Content starts

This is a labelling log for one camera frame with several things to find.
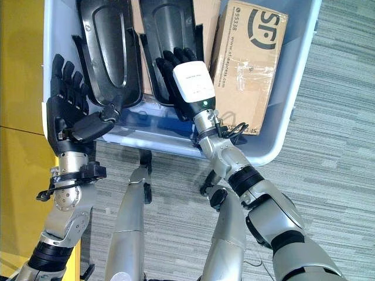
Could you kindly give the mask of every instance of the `printed logo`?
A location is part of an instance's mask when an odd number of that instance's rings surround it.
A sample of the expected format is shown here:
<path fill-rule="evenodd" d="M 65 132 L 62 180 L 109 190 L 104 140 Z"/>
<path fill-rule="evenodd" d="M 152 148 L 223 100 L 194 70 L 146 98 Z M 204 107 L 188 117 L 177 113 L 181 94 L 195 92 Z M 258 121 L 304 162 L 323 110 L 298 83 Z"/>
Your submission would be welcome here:
<path fill-rule="evenodd" d="M 280 17 L 275 13 L 266 15 L 266 11 L 263 11 L 259 15 L 258 11 L 259 10 L 257 9 L 251 11 L 247 24 L 248 37 L 257 47 L 265 50 L 272 50 L 276 47 L 276 43 L 274 42 Z"/>

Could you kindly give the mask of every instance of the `robot forearm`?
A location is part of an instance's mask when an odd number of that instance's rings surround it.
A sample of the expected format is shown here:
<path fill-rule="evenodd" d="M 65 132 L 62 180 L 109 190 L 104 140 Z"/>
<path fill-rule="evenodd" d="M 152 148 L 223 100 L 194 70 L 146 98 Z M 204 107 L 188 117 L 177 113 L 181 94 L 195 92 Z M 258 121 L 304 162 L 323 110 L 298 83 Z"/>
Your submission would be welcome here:
<path fill-rule="evenodd" d="M 53 208 L 17 281 L 62 280 L 73 247 L 88 225 L 96 199 L 93 181 L 98 177 L 105 177 L 105 168 L 97 162 L 89 163 L 85 153 L 64 152 L 59 156 L 59 167 L 53 169 L 53 184 L 39 197 L 46 201 L 53 191 Z"/>
<path fill-rule="evenodd" d="M 250 165 L 229 139 L 219 137 L 212 110 L 194 118 L 203 153 L 213 172 L 208 185 L 224 178 L 250 210 L 248 229 L 258 243 L 274 251 L 277 281 L 344 280 L 327 253 L 305 236 L 304 224 L 292 201 Z"/>

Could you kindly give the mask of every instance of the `blue storage bin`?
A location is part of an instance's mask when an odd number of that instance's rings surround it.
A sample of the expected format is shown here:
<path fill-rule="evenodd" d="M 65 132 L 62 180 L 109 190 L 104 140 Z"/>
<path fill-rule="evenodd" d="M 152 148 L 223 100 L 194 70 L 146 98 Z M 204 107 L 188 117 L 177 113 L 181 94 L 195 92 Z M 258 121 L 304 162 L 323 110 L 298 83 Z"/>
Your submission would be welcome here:
<path fill-rule="evenodd" d="M 251 0 L 289 16 L 277 73 L 258 136 L 244 136 L 238 147 L 247 159 L 260 166 L 272 161 L 280 152 L 294 102 L 306 65 L 321 0 Z M 223 11 L 227 0 L 221 2 Z M 52 60 L 60 53 L 80 69 L 72 35 L 80 35 L 76 0 L 45 0 L 43 100 L 50 95 Z M 90 112 L 100 110 L 90 104 Z M 123 110 L 121 122 L 100 138 L 101 141 L 135 148 L 158 150 L 189 157 L 204 157 L 193 145 L 193 124 L 180 122 L 173 108 L 159 105 L 152 96 L 135 107 Z"/>

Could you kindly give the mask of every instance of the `sf express box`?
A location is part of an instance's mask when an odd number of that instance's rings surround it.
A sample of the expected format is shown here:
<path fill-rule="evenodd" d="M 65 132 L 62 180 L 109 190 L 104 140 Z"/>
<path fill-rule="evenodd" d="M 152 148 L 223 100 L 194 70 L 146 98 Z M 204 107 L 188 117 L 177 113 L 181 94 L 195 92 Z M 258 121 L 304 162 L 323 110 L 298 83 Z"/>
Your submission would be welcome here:
<path fill-rule="evenodd" d="M 287 15 L 241 1 L 229 1 L 220 17 L 210 74 L 216 108 L 230 129 L 246 122 L 245 134 L 260 133 L 287 20 Z"/>

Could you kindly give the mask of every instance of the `cardboard box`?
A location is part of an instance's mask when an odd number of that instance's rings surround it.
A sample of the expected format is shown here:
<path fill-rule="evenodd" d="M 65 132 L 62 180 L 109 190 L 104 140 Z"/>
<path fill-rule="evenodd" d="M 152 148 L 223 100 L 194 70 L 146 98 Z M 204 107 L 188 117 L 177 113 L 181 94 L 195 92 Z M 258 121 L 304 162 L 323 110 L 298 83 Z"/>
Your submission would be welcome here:
<path fill-rule="evenodd" d="M 219 19 L 210 74 L 216 108 L 229 128 L 246 122 L 244 133 L 260 133 L 287 20 L 268 8 L 228 2 Z"/>
<path fill-rule="evenodd" d="M 195 24 L 203 24 L 203 50 L 204 50 L 204 61 L 206 62 L 207 68 L 210 66 L 210 58 L 212 53 L 212 46 L 215 37 L 217 18 L 219 17 L 220 0 L 193 0 L 194 3 L 194 14 Z M 145 33 L 141 10 L 139 8 L 139 0 L 131 0 L 133 8 L 133 20 L 134 29 L 137 34 Z M 141 57 L 142 57 L 142 73 L 144 82 L 144 93 L 152 94 L 151 83 L 148 75 L 148 69 L 146 64 L 146 58 L 141 45 Z"/>

Content ends

Go through the records and pull out each line that includes the word "kindly".

Could you kindly give the mask of every instance of the `printed logo`?
Could you kindly give the mask of every instance of the `robot forearm`?
Could you kindly give the mask of every instance of the `blue storage bin`?
Could you kindly give the mask of every instance of the `sf express box`?
Could you kindly give the mask of every instance of the `cardboard box`?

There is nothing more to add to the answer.